No documento, a Defensoria pediu que os gestores dessem explicações sobre a estrutura de combate a incêndios da unidade. Um relatório de abril deste ano indicava que o prédio tinha diversos problemas que poderiam se transformar em um grande incêndio. Em outro ofício, a DPU solicitou ao Corpo de Bombeiros que apurasse as condições de funcionamento do hospital, e checasse principalmente se havia planos de gerenciamento de riscos e combate a incêndios e situações de pânico. Nesse emaranhado burocrático, a repartição pública entra no modo “acomodaçãoo”. Como ninguém cobra, nada se faz.
Tudo isso para dizer que esse incêndio, como o do Hospital Badim, o do Ninho do Urubu, do CT do Flamengo; o do Museu Nacional, bem como outros museus, em São Paulo, todos foram eventos onde havia falha grave de gestão de riscos. As autoridades e órgãos fiscalizadores sabiam e nada foi feito. Como podem existir vários prédios públicos no Rio, com o mesmo tipo de laudo, sem que os infratores tomem qualquer providência.
O que precisava ser feito
As falhas gritantes de gestão de Crises em hospitais são uma constante, como se comprova quando uma auditoria rigorosa é feita. Infelizmente, nós no Brasil não temos a cultura da gestão de risco, a fiscalização é falha, leniente, mesmo que constate irregularidades, elas não são sanadas e nada acontece. Como demonstra, por exemplo, a tragédia do CT do Flamengo, que já tinha recebido várias notificações da Prefeitura, não poderia estar funcionando e, mesmo assim, continuou como se nada tivesse acontecido. Deu no que deu: 10 adolescentes mortos, instalados numa verdadeira arapuca.
No caso dos hospitais, pesquisas realizadas pelo CRM e pela Fiocruz constataram que em média 70% dos erros hospitalares de qualquer natureza são evitáveis. Ou seja, dois terços dos erros, muitos deles causadores de mortes ou sequelas graves em pacientes, poderiam não ter acontecido. Aqui não se consideram apenas erros médicos, no atendimento, o que incluiria os demais profissionais de saúde. Mas qualquer tipo de erro. Até mesmo falha de segurança, por exemplo.

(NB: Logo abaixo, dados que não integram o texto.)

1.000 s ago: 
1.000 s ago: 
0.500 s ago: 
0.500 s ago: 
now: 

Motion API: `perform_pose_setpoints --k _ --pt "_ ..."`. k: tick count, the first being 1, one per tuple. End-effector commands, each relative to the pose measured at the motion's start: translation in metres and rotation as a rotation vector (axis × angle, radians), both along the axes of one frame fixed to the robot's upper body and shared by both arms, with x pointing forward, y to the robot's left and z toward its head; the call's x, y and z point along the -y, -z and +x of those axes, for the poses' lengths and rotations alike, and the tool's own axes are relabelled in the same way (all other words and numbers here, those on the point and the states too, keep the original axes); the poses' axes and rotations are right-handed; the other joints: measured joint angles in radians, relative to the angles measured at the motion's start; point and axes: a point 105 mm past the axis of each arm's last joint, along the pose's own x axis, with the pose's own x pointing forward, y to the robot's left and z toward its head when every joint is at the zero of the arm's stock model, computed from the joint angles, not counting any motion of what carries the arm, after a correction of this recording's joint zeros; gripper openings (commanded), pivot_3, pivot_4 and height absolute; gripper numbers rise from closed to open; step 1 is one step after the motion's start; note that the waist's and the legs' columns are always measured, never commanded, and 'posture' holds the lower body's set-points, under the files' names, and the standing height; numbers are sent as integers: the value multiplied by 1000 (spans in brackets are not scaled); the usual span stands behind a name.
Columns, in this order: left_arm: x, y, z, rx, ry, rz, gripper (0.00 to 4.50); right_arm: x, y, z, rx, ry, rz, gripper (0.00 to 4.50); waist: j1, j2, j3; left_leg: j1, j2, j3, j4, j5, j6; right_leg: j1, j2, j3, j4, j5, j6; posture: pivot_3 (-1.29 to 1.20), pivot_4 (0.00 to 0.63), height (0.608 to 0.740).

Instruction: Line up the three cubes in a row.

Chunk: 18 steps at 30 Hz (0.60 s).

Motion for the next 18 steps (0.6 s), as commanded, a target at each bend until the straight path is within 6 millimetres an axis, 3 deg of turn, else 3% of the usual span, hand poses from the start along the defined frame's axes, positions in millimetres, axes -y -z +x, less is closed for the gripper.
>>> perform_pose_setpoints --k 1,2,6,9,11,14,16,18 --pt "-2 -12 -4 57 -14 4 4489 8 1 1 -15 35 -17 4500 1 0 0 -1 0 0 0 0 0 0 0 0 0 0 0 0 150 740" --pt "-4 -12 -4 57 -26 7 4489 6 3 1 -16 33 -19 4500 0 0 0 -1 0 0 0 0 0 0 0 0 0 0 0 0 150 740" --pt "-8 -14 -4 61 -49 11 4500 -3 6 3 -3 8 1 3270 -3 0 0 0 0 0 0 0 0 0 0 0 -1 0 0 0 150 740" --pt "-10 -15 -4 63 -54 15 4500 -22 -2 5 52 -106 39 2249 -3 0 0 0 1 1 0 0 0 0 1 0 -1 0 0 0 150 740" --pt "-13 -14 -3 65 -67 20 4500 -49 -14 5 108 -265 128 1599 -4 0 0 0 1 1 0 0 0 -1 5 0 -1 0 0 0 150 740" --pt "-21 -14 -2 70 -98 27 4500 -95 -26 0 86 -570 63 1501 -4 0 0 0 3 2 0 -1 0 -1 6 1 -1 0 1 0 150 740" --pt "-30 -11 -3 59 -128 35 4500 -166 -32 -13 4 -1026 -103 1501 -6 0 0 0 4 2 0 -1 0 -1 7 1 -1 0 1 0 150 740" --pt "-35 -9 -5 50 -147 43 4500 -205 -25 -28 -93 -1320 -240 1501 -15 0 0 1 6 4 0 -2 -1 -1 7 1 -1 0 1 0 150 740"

No hospital federal de Bonsucesso, as falhas parecem endêmicas. Esse hospital foi cogitado para ser referencia no combate à Covid-19, mas foi descartado pelo ministério da Saúde, pela falta de condições. Todos sabiam dos problemas, desde autoridades, até médicos e demais empregados. Lamentavelmente, no Brasil se espera primeiro a tragédia chegar para se tomar alguma providência. Mesmo assim com uma lentidão desalentadora. E quem paga sempre pela má gestão são os pacientes mais pobres e que dependem do SUS para serem atendidos. Como no caso dos três pacientes em estado grave que não resistiram à transferência, durante o incêndio. No caso do hospital Bonsucesso, como também no Badim, uma crise anunciada, que todos sabiam que um dia iria acontecer.